### WHAT THE EXERCISE ASKS
In the entries below, find the line with "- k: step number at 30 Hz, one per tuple" and the line with "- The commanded". Reproduce those two lines and every line between them exactly, and nothing more.

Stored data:
========

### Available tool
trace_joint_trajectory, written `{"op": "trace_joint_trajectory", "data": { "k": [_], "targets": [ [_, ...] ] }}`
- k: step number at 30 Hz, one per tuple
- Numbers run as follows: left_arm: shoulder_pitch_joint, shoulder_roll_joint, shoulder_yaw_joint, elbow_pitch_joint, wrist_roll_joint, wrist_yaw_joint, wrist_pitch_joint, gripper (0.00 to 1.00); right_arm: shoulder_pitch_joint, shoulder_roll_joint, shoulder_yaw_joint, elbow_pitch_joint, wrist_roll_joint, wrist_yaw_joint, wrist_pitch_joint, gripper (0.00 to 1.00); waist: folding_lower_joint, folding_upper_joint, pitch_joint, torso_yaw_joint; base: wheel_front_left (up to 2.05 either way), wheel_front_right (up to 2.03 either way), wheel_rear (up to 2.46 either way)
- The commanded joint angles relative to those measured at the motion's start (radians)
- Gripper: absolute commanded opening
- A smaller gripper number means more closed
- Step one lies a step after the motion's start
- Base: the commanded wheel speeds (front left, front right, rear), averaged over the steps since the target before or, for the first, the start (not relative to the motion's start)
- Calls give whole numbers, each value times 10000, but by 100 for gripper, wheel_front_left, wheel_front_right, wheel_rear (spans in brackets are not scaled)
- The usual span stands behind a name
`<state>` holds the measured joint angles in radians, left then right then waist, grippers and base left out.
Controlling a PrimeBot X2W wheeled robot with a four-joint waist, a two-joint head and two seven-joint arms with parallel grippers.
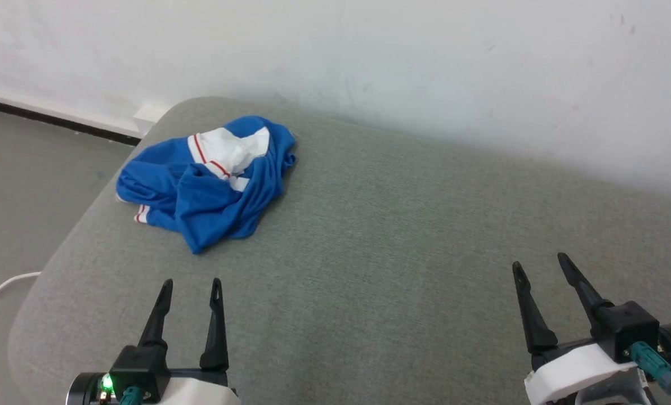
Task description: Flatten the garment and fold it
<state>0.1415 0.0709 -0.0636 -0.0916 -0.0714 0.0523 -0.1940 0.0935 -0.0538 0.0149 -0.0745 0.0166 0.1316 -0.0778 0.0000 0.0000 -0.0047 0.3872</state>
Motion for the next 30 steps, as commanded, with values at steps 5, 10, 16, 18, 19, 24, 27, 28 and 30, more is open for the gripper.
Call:
{"op": "trace_joint_trajectory", "data": {
  "k": [5, 10, 16, 18, 19, 24, 27, 28, 30],
  "targets": [
    [174, 110, -107, -82, -151, 92, -129, 100, 215, 28, 40, -53, -70, -8, -124, 100, 0, 0, -144, 464, 0, 0, 0],
    [307, 170, -141, -131, -231, 136, -198, 100, 258, 30, 86, -72, -41, -8, -171, 100, 0, 0, -198, 692, 0, 0, 0],
    [435, 239, -187, -201, -317, 202, -270, 100, 346, 32, 143, -109, -32, -8, -227, 100, 0, 0, -238, 890, 0, 0, 0],
    [465, 262, -210, -223, -351, 213, -297, 100, 390, 32, 148, -125, -37, -9, -244, 100, 0, 0, -261, 949, 0, 0, 0],
    [483, 276, -220, -236, -368, 219, -311, 100, 407, 33, 149, -131, -41, -9, -253, 100, 0, 0, -267, 977, 0, 0, 0],
    [566, 340, -280, -290, -441, 256, -393, 100, 437, 34, 153, -158, -53, -9, -299, 100, 0, 0, -291, 1118, 0, 0, 0],
    [593, 361, -306, -308, -468, 277, -431, 100, 458, 35, 171, -192, -55, -9, -307, 100, 0, 0, -306, 1179, 0, 0, 0],
    [620, 385, -342, -328, -494, 288, -469, 100, 486, 36, 191, -217, -60, -9, -319, 100, 0, 0, -316, 1246, 0, 0, 0],
    [624, 400, -368, -331, -502, 294, -474, 100, 500, 36, 201, -216, -64, -9, -324, 100, 0, 0, -330, 1255, 0, 0, 0]
  ]
}}
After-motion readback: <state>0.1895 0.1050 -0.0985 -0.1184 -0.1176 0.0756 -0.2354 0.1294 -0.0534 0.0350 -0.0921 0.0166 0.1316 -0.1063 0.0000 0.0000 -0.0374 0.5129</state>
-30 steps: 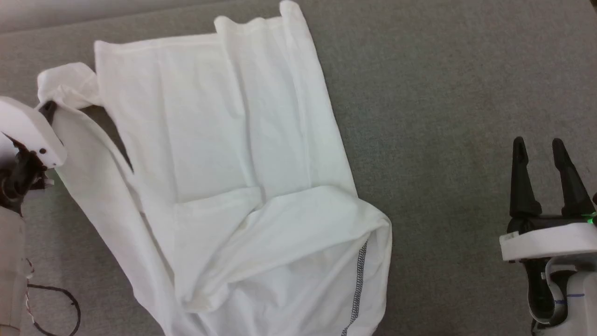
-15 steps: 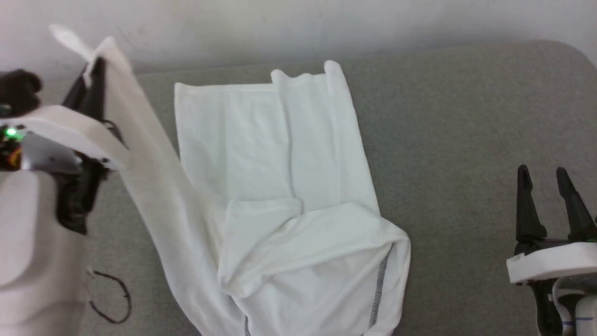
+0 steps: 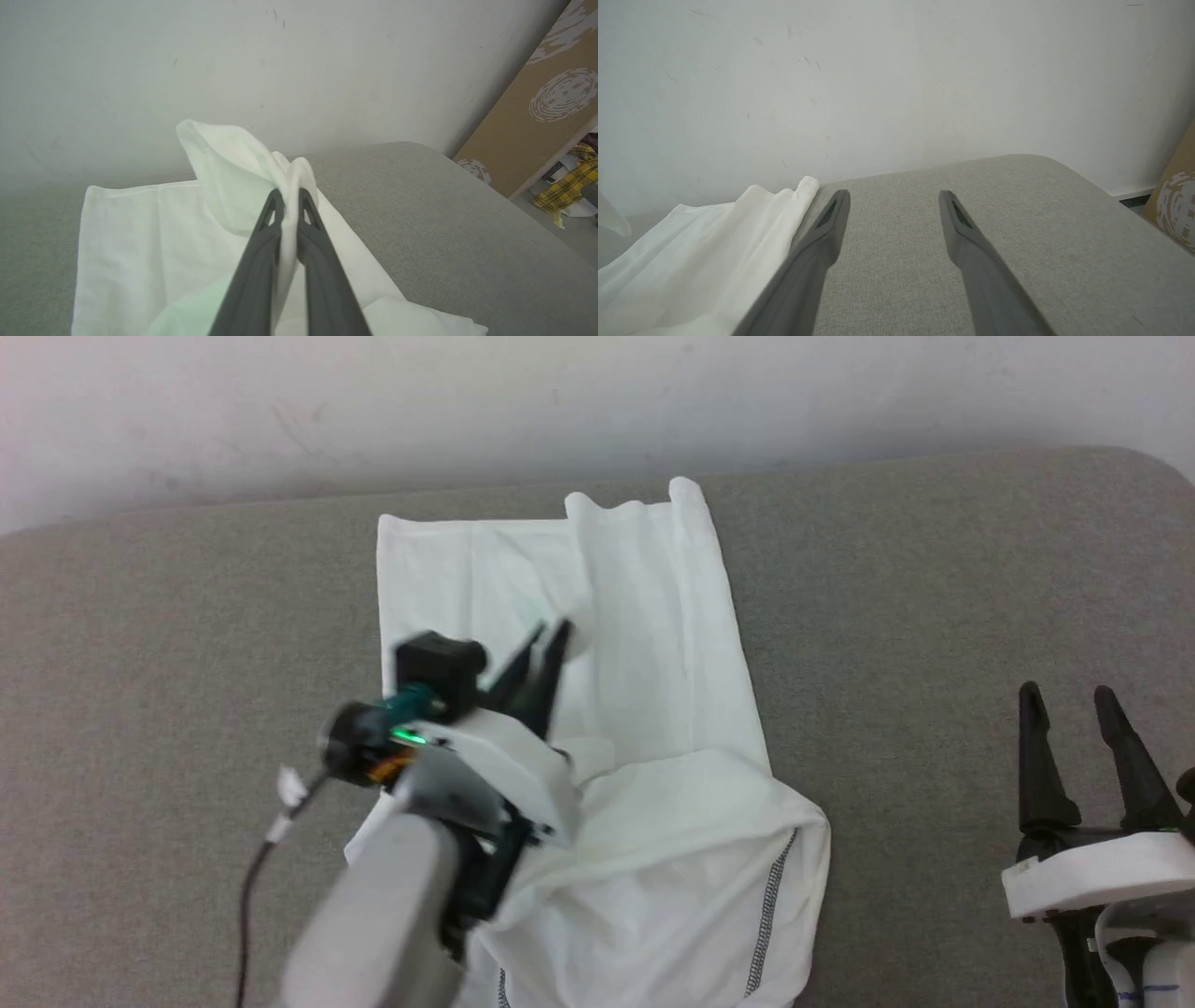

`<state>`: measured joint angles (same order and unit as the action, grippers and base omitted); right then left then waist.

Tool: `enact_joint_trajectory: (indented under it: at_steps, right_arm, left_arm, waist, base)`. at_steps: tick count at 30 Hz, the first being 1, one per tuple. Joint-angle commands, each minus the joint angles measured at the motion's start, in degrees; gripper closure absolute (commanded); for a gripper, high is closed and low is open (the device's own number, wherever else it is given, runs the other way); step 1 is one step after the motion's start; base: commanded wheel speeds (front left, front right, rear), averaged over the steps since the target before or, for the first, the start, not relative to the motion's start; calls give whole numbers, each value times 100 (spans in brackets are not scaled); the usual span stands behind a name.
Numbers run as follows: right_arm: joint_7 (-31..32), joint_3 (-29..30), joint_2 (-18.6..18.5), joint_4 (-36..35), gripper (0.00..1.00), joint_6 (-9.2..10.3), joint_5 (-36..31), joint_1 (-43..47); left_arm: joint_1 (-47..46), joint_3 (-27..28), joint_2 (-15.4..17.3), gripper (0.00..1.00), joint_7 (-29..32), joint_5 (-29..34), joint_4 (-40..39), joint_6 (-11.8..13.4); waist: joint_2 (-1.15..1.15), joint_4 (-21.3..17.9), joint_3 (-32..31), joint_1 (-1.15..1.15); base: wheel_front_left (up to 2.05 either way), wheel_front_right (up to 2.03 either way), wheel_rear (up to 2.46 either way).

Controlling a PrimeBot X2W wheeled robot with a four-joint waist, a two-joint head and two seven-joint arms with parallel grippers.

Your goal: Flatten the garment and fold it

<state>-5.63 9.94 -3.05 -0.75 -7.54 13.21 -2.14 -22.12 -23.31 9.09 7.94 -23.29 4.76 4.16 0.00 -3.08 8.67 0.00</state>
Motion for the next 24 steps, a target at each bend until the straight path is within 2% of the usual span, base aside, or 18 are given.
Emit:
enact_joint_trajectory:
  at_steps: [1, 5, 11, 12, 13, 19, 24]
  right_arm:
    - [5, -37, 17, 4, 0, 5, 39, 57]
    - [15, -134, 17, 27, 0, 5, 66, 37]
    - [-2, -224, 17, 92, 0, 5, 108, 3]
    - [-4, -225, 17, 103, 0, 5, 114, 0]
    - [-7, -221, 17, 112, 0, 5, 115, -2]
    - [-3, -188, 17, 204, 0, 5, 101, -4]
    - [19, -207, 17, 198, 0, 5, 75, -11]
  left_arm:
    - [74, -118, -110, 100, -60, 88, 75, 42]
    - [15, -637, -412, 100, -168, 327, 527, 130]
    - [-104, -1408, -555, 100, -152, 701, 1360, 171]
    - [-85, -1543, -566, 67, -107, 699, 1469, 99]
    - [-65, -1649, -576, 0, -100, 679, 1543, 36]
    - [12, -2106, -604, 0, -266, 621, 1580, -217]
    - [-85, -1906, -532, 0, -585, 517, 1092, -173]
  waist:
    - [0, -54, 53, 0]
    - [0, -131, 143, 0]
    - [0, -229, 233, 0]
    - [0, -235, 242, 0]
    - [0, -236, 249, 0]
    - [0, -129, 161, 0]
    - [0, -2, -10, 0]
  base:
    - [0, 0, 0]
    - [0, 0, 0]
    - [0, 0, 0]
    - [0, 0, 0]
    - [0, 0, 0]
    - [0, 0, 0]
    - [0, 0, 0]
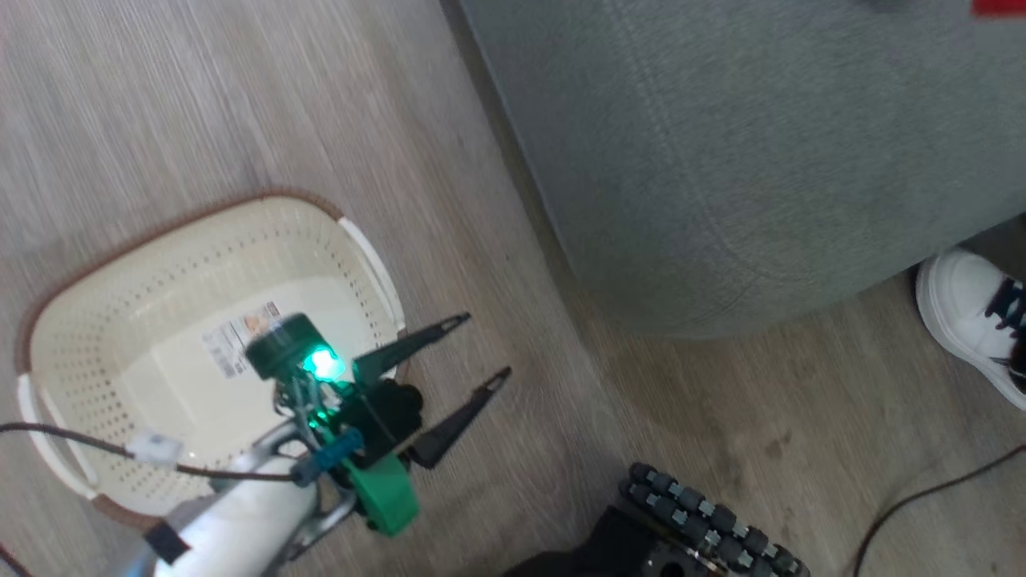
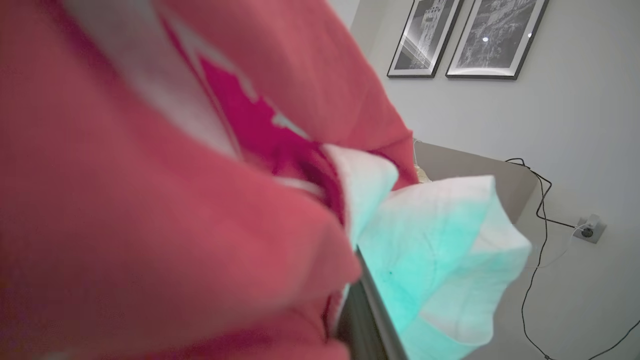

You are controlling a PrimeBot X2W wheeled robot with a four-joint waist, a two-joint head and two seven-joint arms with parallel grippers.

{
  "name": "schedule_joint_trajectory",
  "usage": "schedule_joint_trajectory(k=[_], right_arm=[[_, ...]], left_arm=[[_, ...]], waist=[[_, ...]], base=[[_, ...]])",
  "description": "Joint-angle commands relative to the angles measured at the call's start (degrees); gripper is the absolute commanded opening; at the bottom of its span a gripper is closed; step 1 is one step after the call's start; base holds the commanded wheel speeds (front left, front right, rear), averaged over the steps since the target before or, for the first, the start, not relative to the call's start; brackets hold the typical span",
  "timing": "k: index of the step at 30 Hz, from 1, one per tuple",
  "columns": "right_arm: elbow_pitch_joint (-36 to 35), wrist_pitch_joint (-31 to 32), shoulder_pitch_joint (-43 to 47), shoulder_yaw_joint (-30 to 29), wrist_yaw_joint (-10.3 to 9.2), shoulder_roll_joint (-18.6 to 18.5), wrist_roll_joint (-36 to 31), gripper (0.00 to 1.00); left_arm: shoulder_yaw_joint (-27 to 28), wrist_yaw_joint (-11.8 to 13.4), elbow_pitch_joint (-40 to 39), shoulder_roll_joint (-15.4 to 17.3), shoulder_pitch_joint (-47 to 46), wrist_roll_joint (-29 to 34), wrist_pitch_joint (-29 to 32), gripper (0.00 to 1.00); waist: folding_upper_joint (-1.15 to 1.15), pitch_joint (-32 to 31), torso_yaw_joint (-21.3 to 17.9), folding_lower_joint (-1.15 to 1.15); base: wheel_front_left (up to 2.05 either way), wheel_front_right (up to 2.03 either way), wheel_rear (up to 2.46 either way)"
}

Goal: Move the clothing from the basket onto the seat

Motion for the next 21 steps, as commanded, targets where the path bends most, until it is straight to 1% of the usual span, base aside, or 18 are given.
schedule_joint_trajectory(k=[1,7,11,16,19,21], right_arm=[[-1.0,-0.3,-1.2,0.0,-0.02,-2.2,0.3,0.00],[8.5,-0.3,-9.4,-0.6,-0.02,-4.8,0.3,0.00],[13.8,-0.3,-14.3,-2.3,-0.02,-5.2,-2.1,0.00],[17.6,-0.3,-19.6,-8.7,-0.02,-2.7,-6.8,0.00],[18.0,-0.3,-22.8,-14.9,-0.02,-0.6,-8.7,0.00],[17.8,-0.3,-24.4,-17.8,-0.02,0.7,-10.5,0.00]], left_arm=[[1.8,0.0,-1.9,1.2,-1.0,0.4,-0.3,1.00],[1.9,0.0,-3.2,3.7,-1.1,0.8,-0.3,1.00],[1.8,0.0,-3.9,4.8,-1.4,1.1,-0.3,1.00],[1.9,0.0,-4.6,5.7,-1.8,1.3,-0.3,1.00],[1.9,0.0,-5.0,6.1,-2.1,1.4,-0.3,1.00],[2.3,0.0,-5.1,6.2,-2.4,1.5,-0.3,1.00]], waist=[[0.00,2.4,0.4,-0.02],[0.00,6.6,0.9,-0.02],[0.00,8.8,1.2,-0.02],[0.00,11.5,2.0,-0.02],[0.00,13.1,2.8,-0.02],[0.00,14.2,3.5,-0.02]], base=[[0.00,0.00,0.00],[0.00,0.00,0.00],[0.00,0.00,0.00],[0.00,0.00,0.00],[0.00,0.00,0.00],[0.00,0.00,0.00]])
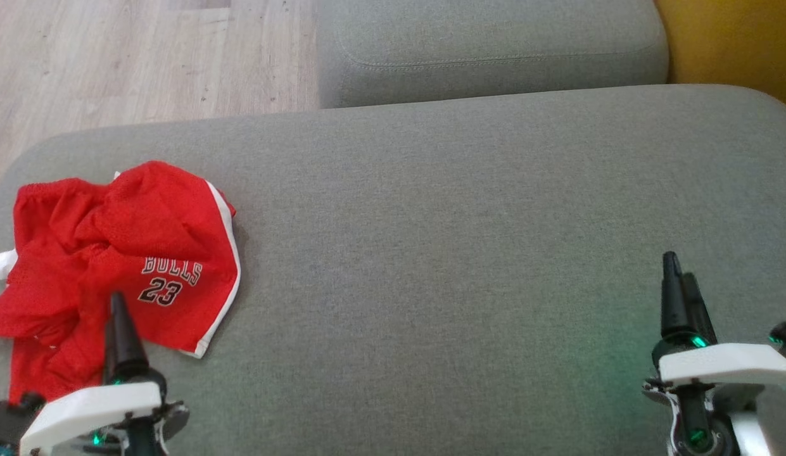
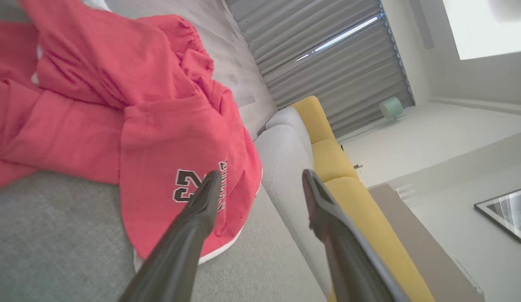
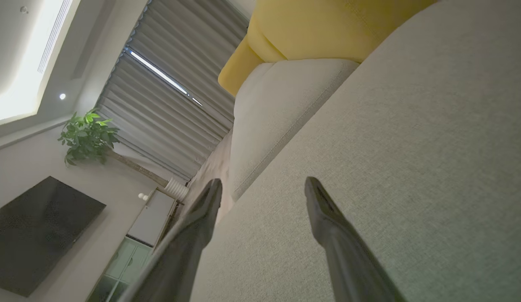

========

### COMPLETED EXERCISE
- k: step number at 30 Hz, one per tuple
- Numbers run as follows: left_arm: shoulder_pitch_joint, shoulder_roll_joint, shoulder_yaw_joint, elbow_pitch_joint, wrist_roll_joint, wrist_yaw_joint, wrist_pitch_joint, gripper (0.00 to 1.00); right_arm: shoulder_pitch_joint, shoulder_roll_joint, shoulder_yaw_joint, elbow_pitch_joint, wrist_roll_joint, wrist_yaw_joint, wrist_pitch_joint, gripper (0.00 to 1.00); waist: folding_lower_joint, folding_upper_joint, pitch_joint, torso_yaw_joint; base: wheel_front_left (up to 2.05 either way), wheel_front_right (up to 2.03 either way), wheel_rear (up to 2.46 either way)
- The commanded joint angles relative to those measured at the motion's start (radians)

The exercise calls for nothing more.